O automobilismo é um esporte cruel, perigoso e injusto, mas também tem seus defeitos

Por Daniel Médici
Kazuki Nakajima recebe ajuda para voltar aos boxes a pé depois do abandono,  minutos antes do fim da prova (Jean-Sebastién Evrard/AFP)
Kazuki Nakajima recebe ajuda para voltar aos boxes a pé depois do abandono, minutos antes do fim da prova (Jean-Sebastién Evrard/AFP)

Poucas vezes foi possível perceber tão bem a face cruel do automobilismo quanto na última volta das 24 Horas de Le Mans, no domingo (18). A Toyota, azarona na corrida de endurance mais importante do ano, acabou fazendo uma prova estarrecedora, mantendo-se na liderança por voltas a fio. Até seis minutos antes de o cronômetro zerar.

Foi quando Kazuki Nakajima viu o carro que compartilhava com Anthony Davidson e Sebastién Buemi perder velocidade. Parou no meio da pista. Quando finalmente voltou a funcionar, não conseguiu receber a bandeira quadriculada no tempo regulamentar, e não foi classificada —a Porsche levou a vitória com Neel Jani, Romain Dumas e Marc Lieb.

Os contornos trágicos são reforçados pelo fato de a marca nunca ter conseguido uma vitória na prova, apesar de competir consecutivamente desde 2012 e investir pesado na vitória.

A Toyota havia iniciado um programa de endurance no final dos anos 1990, culminando em 1999. Naquele ano, os três bólidos japoneses inscritos pareciam imbatíveis, mas caíram, um após o outro, devido a estouros dos pneus. A poucas horas do final, Ukyo Katayama estava a bordo do único Toyota GT-One remanescente na prova, descontando rapidamente a diferença de quase uma volta da líder BMW, mas foi traído novamente pelos compostos. Teve de se contentar com o segundo posto.

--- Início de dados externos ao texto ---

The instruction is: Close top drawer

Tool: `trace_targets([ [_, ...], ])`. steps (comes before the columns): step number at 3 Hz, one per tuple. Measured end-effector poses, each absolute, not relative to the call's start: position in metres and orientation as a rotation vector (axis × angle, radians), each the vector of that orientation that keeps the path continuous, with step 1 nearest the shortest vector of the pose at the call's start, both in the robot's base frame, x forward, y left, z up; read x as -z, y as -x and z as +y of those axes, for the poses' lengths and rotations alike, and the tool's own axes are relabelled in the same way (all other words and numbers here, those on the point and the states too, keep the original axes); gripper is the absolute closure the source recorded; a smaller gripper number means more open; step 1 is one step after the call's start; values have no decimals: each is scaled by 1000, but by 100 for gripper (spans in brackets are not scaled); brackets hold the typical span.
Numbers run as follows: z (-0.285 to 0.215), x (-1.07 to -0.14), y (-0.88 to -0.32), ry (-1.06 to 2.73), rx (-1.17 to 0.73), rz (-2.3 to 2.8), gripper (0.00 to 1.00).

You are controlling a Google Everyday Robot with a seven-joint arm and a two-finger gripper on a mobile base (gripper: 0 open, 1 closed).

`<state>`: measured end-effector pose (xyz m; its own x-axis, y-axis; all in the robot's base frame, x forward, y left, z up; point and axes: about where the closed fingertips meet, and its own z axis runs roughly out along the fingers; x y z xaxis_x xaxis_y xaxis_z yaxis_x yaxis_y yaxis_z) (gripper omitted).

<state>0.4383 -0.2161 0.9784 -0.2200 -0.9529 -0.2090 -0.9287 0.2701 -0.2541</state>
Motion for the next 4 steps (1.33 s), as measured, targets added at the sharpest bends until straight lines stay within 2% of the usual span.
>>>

No ano seguinte, a empresa decidiu descontinuar seu programa nos protótipos para colocar de pé sua equipe de Fórmula 1. Que jamais venceu um GP até fechar as portas, em 2009.

O choro nos boxes da equipe em Le Mans repercutiram até nos vencedores, que aplaudiram os rivais.

Pilotos da Porsche comemoram vitória nas 24 Horas (Kamil Zihnioglu/Associated Press)
Pilotos da Porsche comemoram vitória nas 24 Horas (Kamil Zihnioglu/Associated Press)

Todos os esportes, penso, têm como componente alguma sensação difusa de injustiça. No futebol, por exemplo, não é incomum um time perder jogando melhor. Às vezes, o gol simplesmente não acontece.

No automobilismo não é diferente, mas a impressão de injustiça é potencializada porque mesmo o melhor piloto, num carro pouco competitivo, dificilmente vai vencer. É o carro, e não o talento de quem o guia, o principal fator a definir o resultado.

Mas não é assim que funciona a vida? Nosso sucesso não está condicionado ao lugar em que nascemos, à educação que recebemos, a dezenas de circunstâncias estabelecidas antes mesmo que possamos ser responsáveis por nossas escolhas? O automobilismo é perigoso, assim como viver pode ser perigoso. É essa capacidade de refletir questões de fundo da própria experiência humana que confere força e popularidade ao esporte a motor. A Toyota que o diga.